Una cosa es la teoría y otra la maldita inercia de la historia, con lo que el maquiavelismo solo sirvió para repetir las sangrientas intrigas y conspiraciones que elevaron primero y destruyeron después el Imperio Romano. Vamos, que, como en la terrorífica Edad Media se había retrocedido, en el Renacimiento simplemente recuperamos las prácticas de una república romana adaptada a los tiempos. Esa y no otra es la esencia de la doctrina maquiavélica (que no es nada retorcida, por cierto), y su importancia radica en que fue un paso en la escalera para la idea de estado moderno. No olvidemos que Napoleón no se separaba de su ejemplar de El príncipe, en el que dejó anotaciones que apoyaban o desautorizaban las palabras de Maquiavelo.

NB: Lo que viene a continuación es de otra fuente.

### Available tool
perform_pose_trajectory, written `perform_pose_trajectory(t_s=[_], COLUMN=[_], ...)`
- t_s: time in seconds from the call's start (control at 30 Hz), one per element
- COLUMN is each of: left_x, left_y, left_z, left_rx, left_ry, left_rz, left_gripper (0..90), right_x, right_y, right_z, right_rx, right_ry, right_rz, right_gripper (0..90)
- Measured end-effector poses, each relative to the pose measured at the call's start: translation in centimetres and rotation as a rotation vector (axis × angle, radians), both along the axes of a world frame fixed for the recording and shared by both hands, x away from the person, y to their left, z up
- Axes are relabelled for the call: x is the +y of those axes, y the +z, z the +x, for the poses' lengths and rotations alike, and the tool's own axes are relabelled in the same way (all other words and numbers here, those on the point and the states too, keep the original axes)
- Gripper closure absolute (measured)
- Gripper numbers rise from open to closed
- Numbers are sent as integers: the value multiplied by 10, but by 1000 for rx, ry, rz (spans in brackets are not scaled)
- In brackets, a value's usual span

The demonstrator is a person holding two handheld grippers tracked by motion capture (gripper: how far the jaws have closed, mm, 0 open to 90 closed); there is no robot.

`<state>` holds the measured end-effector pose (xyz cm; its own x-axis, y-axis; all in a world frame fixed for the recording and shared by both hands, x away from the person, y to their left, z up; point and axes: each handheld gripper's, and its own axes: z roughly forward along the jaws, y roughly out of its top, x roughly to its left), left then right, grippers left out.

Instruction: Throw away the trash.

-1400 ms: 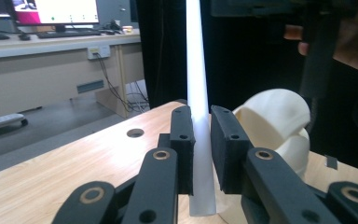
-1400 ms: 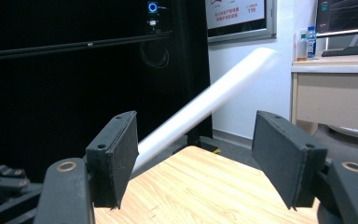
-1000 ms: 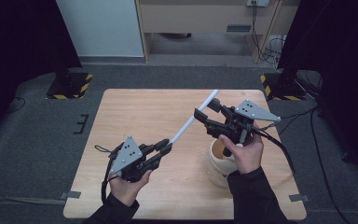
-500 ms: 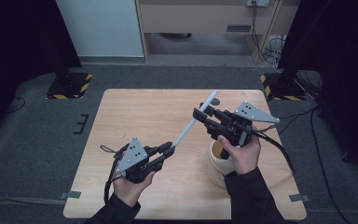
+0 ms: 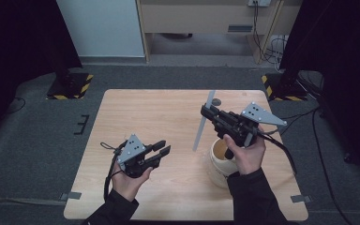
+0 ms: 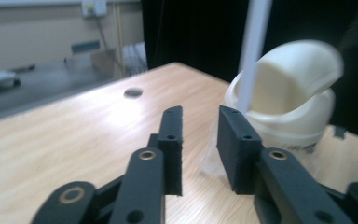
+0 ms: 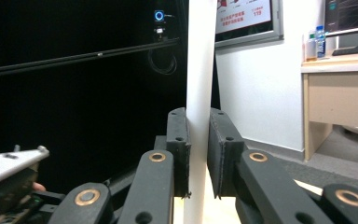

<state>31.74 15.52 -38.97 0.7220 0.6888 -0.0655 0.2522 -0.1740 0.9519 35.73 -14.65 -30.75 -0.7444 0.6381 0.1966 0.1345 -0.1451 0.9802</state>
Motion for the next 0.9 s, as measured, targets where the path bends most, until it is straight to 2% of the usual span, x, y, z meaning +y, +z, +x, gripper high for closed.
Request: perform_pose_trajectory(t_s=[0.03, 0.23, 0.27, 0.3, 0.33, 0.37, 0.4, 0.5, 0.57, 0.6, 0.73, 0.9], left_x=[0, 18, 26, 26, 33, 33, 38, 50, 53, 55, 57, 57], left_y=[0, -32, -45, -45, -56, -56, -64, -81, -87, -89, -98, -103], left_z=[0, 20, 27, 27, 32, 32, 36, 45, 48, 49, 54, 56], left_rx=[0, 73, 113, 113, 146, 146, 175, 249, 267, 277, 301, 320], left_ry=[0, 93, 121, 121, 146, 146, 163, 210, 227, 234, 244, 243], left_rz=[0, 72, 99, 99, 130, 130, 147, 181, 192, 201, 236, 255], left_gripper=[689, 611, 570, 552, 530, 502, 502, 427, 371, 371, 303, 285], right_x=[-1, -13, -17, -17, -21, -21, -23, -31, -38, -38, -48, -53], right_y=[0, 4, 6, 6, 7, 7, 8, 9, 10, 10, 9, 6], right_z=[0, -3, -4, -4, -5, -5, -6, -8, -9, -9, -10, -12], right_rx=[-2, -18, -24, -24, -30, -30, -32, -41, -44, -44, -39, -39], right_ry=[-3, -24, -30, -30, -37, -37, -41, -61, -76, -76, -106, -121], right_rz=[0, 8, 12, 12, 15, 15, 16, 12, 17, 17, -14, -36], right_gripper=[801, 801, 801, 801, 801, 801, 801, 800, 801, 801, 800, 800])
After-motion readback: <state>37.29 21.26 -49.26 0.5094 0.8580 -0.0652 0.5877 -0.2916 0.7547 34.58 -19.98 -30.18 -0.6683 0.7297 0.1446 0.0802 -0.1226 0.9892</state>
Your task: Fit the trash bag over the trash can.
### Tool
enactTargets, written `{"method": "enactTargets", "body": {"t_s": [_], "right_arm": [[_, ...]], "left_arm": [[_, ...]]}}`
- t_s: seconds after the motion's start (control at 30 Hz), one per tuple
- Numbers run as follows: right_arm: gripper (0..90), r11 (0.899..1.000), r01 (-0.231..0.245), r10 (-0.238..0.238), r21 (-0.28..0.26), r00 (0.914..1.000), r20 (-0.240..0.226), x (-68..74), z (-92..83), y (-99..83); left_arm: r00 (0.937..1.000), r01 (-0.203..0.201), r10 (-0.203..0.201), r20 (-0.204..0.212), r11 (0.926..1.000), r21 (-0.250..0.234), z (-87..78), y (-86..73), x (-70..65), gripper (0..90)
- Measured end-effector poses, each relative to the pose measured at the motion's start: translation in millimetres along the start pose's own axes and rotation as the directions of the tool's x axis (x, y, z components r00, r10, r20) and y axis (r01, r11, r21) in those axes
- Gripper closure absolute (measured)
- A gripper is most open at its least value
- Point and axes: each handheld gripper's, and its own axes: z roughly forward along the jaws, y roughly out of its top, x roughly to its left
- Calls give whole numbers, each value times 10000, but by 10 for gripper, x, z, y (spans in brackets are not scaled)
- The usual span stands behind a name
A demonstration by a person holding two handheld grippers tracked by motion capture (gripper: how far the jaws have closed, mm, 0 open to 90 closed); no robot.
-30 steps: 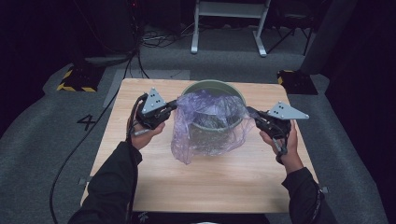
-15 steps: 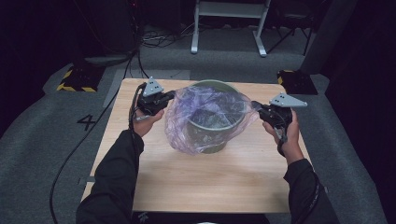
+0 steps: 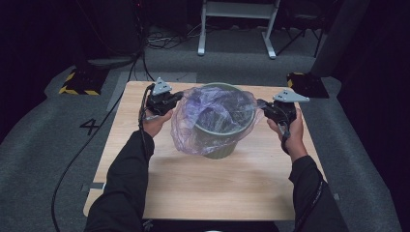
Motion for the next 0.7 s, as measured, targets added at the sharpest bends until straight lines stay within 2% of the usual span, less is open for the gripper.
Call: {"method": "enactTargets", "body": {"t_s": [0.03,0.13,0.27,0.3,0.33,0.37,0.4,0.43,0.53,0.57,0.7], "right_arm": [[889,10000,-12,12,84,10000,60,-20,50,5],[900,9997,-159,158,168,9999,39,-45,99,0],[900,9989,-253,250,387,9996,99,-59,205,-30],[900,9980,-302,294,547,9994,167,-70,267,-51],[900,9980,-302,294,547,9994,167,-70,267,-51],[900,9977,-401,393,555,9991,161,-78,284,-58],[900,9968,-584,582,550,9983,51,-91,309,-72],[900,9948,-739,743,700,9972,-31,-98,351,-91],[900,9937,-710,714,867,9974,-14,-103,391,-101],[900,9919,-746,744,1029,9972,56,-119,430,-113],[900,9881,-901,892,1248,9959,128,-137,478,-148]], "left_arm": [[9998,197,-197,60,9998,64,45,-5,16,898],[9991,380,-380,170,9993,16,76,-9,22,899],[9995,304,-306,36,9992,276,165,-13,2,899],[9985,534,-537,95,9983,239,202,-22,15,899],[9985,534,-537,95,9983,239,202,-22,15,899],[9974,713,-716,125,9971,265,223,-29,20,899],[9974,706,-710,100,9970,311,246,-35,20,899],[9975,701,-705,88,9967,417,271,-43,19,899],[9972,727,-736,91,9947,733,350,-74,9,899],[9972,726,-737,81,9923,1006,411,-100,3,899],[9964,815,-835,124,9895,1194,463,-127,20,899]]}}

Es obvio que seguimos sin aclararnos en cómo gobernarnos, porque en el fondo sigue funcionando el ADN maquiavélico (Montesquieu está en horas bajas), del poder como fin, no como medio para transformar la sociedad. De hecho, podríamos hablar durante horas de esas transformaciones, porque está claro que a quienes el status quo le viene bien no quieren cambiarlo, y ahí surge el conflicto. Desde la idea de que el príncipe ha se ser alguien misterioso que siempre sabe lo que hay que hacer, aunque no lo comunique, hasta la exigencia de transparencia en las democracias contemporáneas, sigue quedando ese olor a prepotencia, que hace que lo que se cuenta a la gente nunca coincide con los ingredientes de lo que realmente se cuece, y de esto tenemos muestra cada día. Los príncipes que nos gobiernan aquí cerca, en Madrid, en Bruselas y en la parodia de neutralidad de la ONU y sus ramas, dicen, hablan proclaman y nos marean con informaciones y discursos que parecen haber sido escritos por Groucho Marx y traducidos a nuestra lengua por Cantinflas. La transparencia es un mito, y en eso seguimos todavía por las teorías de Maquiavelo, aunque nos digan que ya vamos por las de Montesquieu.
Así que, no podemos fiarnos sino de los hechos. Y más en estos tiempos de bulos que mucha gente está dispuesta a creer, y que corren como la pólvora, y aunque luego se demuestren falsos, no hay manera de parar sus efectos. Parece de chiste que haya personas que creen que La Tierra es plana, por ejemplo, y es imposible que cambien de opinión. Las evidencias científicas de nada sirven, porque, cuando se cambia pensamiento por fanatismo, no hay remedio. Supongo que ya habrán encontrado los paralelismos obvios, por lo que solo me queda desearles alegría, sosiego y cualquier sentimiento positivo personal o colectivo. Una cosa está clara, siempre habrá algún Maquiavelo de rebajas que trate de hacernos luz de gas. Montesquieu, por desgracia, ni está ni se le espera.